Back in March, Pac-12 commissioner George Kliavkoff and his ACC counterpart, Jim Phillips, sat side-by-side watching Duke play in the NCAA tournament at San Francisco’s Chase Center.
At the time, they represented a simple quorum in the three-pronged alliance involving their leagues and the Big Ten.
Now, after the Big Ten shattered that alliance by raiding the Pac-12 to add UCLA and Southern Cal last month, Kliavkoff and Phillips remain to pick up the pieces and plot a future that keeps their leagues viable.
By all indications, they are doing just that, discussing what CBS Sports reporter Dennis Dodd, longtime Pac-12 reporter John Canzano and others have described as a “loose partnership” that could bring intriguing cross-country matchups in football and basketball and help add needed media revenue to both leagues.
ESPN will certainly play a major role in what happens.
While the ACC and ESPN have a media contract through 2036, the Pac-12 is currently in a 30-day negotiating window for its next media rights deal. Fox and ESPN are both involved.
With the ACC already in business with ESPN, it certainly makes sense for the two to rope what’s left of the Pac-12 into the deal allowing ESPN to freeze its competitor, Fox, out of the equation. Also, having just lost its two schools in the Los Angeles media market, the Pac-12 needs to bring something new to the table to help make up for that weakness.
The ACC Network, on the air since 2019, is a far stronger product than the Pac-12 Networks, which don’t have the same carriage agreements with cable, satellite and streaming services the ACC’s channel does. Anything that brings eyeballs to the ACC Network helps ESPN and the league. Adding a reason for viewers on the West Coast to watch the ACC Network is a sound plan.
Inventory involving West Coast teams would boost the bottom line and allow the ACC to distribute more media revenue to its member schools. Increasing revenue to close the growing gap between the SEC, Big Ten and the ACC is of utmost importance to Phillips.

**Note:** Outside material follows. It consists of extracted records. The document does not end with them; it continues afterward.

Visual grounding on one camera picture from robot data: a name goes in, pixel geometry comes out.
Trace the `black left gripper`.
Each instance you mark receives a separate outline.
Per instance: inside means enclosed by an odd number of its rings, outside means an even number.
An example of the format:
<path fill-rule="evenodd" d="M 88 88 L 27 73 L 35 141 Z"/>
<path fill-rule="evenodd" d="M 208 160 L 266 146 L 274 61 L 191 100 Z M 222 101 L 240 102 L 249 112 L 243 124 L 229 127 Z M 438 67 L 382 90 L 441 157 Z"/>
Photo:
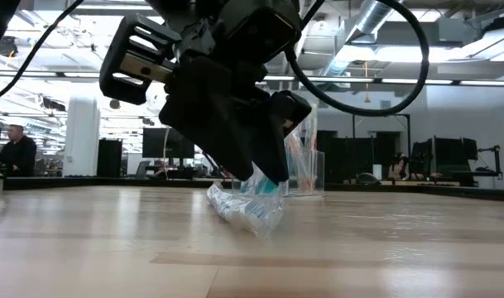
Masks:
<path fill-rule="evenodd" d="M 141 105 L 150 85 L 165 84 L 159 119 L 239 180 L 253 174 L 252 153 L 233 103 L 247 105 L 264 64 L 216 54 L 219 13 L 171 13 L 162 24 L 124 17 L 99 74 L 104 95 Z"/>

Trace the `blue toothbrush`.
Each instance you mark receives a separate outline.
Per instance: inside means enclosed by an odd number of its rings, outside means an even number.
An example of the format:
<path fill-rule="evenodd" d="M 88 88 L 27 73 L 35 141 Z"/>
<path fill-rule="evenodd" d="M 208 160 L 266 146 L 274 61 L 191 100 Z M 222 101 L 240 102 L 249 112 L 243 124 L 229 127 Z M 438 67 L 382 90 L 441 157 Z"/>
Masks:
<path fill-rule="evenodd" d="M 287 184 L 276 185 L 255 164 L 253 170 L 249 179 L 229 189 L 215 181 L 207 189 L 207 201 L 233 228 L 269 238 L 284 214 Z"/>

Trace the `black computer monitor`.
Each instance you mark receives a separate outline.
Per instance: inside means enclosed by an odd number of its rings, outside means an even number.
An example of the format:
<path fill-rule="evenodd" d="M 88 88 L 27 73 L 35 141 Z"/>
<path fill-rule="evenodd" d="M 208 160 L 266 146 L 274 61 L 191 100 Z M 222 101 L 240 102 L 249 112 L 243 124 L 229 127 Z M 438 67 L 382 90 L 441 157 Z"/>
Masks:
<path fill-rule="evenodd" d="M 144 128 L 142 156 L 145 158 L 194 158 L 194 143 L 174 128 Z"/>

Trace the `long ceiling light strip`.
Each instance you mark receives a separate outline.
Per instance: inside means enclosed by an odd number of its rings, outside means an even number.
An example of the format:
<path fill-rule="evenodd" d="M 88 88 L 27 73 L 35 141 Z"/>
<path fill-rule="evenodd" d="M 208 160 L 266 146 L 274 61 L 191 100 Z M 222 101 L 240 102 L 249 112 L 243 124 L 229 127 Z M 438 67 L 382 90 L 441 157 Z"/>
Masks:
<path fill-rule="evenodd" d="M 0 78 L 13 78 L 15 70 L 0 70 Z M 51 71 L 25 71 L 22 79 L 50 79 L 50 80 L 87 80 L 97 81 L 97 72 L 51 72 Z M 267 75 L 265 82 L 289 82 L 297 78 L 289 75 Z M 399 78 L 369 78 L 369 77 L 322 77 L 310 76 L 313 83 L 340 83 L 340 84 L 408 84 L 415 85 L 417 79 Z M 504 80 L 458 80 L 458 79 L 427 79 L 426 85 L 443 85 L 459 87 L 493 87 L 504 88 Z"/>

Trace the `black cabinet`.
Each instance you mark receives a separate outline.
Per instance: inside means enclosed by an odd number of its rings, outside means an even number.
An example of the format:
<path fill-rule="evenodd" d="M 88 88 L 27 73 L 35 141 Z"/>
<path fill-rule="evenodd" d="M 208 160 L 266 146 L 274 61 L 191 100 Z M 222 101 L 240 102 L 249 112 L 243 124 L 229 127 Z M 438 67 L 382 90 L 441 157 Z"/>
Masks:
<path fill-rule="evenodd" d="M 97 176 L 118 178 L 122 162 L 122 141 L 100 139 L 98 144 Z"/>

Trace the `rectangular ceiling light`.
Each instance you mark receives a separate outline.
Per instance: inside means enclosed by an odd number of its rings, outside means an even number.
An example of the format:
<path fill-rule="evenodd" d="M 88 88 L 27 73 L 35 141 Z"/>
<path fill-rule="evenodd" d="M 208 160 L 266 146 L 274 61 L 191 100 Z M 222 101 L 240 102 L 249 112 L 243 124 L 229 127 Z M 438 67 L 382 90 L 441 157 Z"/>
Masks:
<path fill-rule="evenodd" d="M 457 51 L 452 48 L 430 47 L 429 62 L 440 63 L 453 59 Z M 343 46 L 337 59 L 344 62 L 381 61 L 415 63 L 421 62 L 422 53 L 418 46 Z"/>

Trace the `white building column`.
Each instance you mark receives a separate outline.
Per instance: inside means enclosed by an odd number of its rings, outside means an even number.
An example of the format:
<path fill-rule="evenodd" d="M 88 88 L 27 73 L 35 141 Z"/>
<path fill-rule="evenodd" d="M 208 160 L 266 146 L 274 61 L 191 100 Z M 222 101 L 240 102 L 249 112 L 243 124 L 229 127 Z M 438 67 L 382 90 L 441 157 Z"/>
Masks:
<path fill-rule="evenodd" d="M 73 94 L 67 110 L 63 176 L 97 173 L 100 109 L 93 95 Z"/>

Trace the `person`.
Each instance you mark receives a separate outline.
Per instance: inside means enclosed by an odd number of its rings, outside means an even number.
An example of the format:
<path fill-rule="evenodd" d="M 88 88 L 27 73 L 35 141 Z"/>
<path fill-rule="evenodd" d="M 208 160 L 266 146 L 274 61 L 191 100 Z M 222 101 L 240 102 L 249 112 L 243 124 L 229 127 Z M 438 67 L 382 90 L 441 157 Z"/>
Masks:
<path fill-rule="evenodd" d="M 404 179 L 406 177 L 406 166 L 408 162 L 409 158 L 404 153 L 396 153 L 394 163 L 391 167 L 393 179 Z"/>
<path fill-rule="evenodd" d="M 24 134 L 23 126 L 10 124 L 9 142 L 0 152 L 0 162 L 6 166 L 7 176 L 32 177 L 35 173 L 36 143 Z"/>

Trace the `black workstation with monitors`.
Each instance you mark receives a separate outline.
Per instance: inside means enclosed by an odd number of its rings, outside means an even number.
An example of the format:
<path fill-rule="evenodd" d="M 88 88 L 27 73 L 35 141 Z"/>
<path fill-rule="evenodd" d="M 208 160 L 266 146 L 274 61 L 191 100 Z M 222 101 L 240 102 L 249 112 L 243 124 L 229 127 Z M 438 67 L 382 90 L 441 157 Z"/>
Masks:
<path fill-rule="evenodd" d="M 415 142 L 410 154 L 410 178 L 433 182 L 453 181 L 475 187 L 464 144 L 461 139 L 432 137 Z"/>

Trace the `dark partition wall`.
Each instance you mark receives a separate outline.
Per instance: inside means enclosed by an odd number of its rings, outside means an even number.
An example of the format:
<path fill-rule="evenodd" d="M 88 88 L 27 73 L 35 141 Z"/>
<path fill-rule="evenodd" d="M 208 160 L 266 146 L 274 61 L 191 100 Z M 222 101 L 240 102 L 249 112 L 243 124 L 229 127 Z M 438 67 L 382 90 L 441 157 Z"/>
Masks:
<path fill-rule="evenodd" d="M 334 131 L 317 132 L 317 149 L 324 153 L 324 182 L 342 184 L 358 174 L 382 167 L 387 178 L 393 156 L 400 152 L 398 132 L 376 132 L 370 137 L 339 137 Z"/>

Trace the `black aluminium table frame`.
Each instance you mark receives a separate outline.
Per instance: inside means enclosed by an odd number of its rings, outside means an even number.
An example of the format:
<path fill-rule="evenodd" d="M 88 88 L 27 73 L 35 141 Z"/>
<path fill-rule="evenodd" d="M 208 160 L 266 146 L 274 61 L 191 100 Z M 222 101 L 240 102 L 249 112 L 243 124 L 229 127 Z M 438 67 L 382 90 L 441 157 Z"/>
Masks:
<path fill-rule="evenodd" d="M 82 186 L 139 186 L 207 189 L 209 180 L 149 180 L 102 177 L 4 177 L 0 176 L 5 190 L 39 190 Z M 504 202 L 504 190 L 479 189 L 442 185 L 342 185 L 326 184 L 326 191 L 366 192 L 366 193 L 412 193 L 441 195 L 468 199 L 482 199 Z"/>

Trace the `black station frame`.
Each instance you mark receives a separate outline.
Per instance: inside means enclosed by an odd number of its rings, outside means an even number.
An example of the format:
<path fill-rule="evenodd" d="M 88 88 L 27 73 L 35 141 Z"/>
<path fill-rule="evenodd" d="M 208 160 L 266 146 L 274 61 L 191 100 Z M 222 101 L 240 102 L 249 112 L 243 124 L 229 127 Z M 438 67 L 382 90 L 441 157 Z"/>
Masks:
<path fill-rule="evenodd" d="M 410 115 L 366 118 L 352 116 L 354 166 L 359 173 L 368 171 L 386 180 L 389 168 L 400 161 L 399 154 L 409 157 L 411 152 Z"/>

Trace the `silver round air duct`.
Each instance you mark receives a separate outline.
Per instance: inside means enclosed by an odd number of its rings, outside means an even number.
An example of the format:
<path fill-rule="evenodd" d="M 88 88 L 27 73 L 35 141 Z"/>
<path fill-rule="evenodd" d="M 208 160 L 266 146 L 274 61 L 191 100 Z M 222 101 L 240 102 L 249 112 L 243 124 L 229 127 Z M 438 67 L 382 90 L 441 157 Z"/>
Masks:
<path fill-rule="evenodd" d="M 378 31 L 392 13 L 393 10 L 386 4 L 377 0 L 364 0 L 358 15 L 341 21 L 334 37 L 333 58 L 323 68 L 321 75 L 338 77 L 352 62 L 370 60 Z"/>

But how would it work? ACC sources remain mum on the issue. But Canzano, based in Oregon, laid out scenarios about how the partnership could work in a report this week. Talking with Pac-12 sources, he reported about a possible football game in Las Vegas between the two leagues’ regular-season champions and a series of basketball matchups — like the existing ACC/Big Ten Challenge — between teams from the Pac-12 and ACC.
The leagues could also play nonconference football games against one another, something discussed already when the ill-fated alliance involving the Big Ten was announced last summer. In addition to the football champions playing in early December, a game between the two second-place teams was also mentioned to create a doubleheader and add further interest.
The Pac-12 media negotiation period is scheduled to close on Aug. 4, so some kind of deal involving the ACC could come close to that date.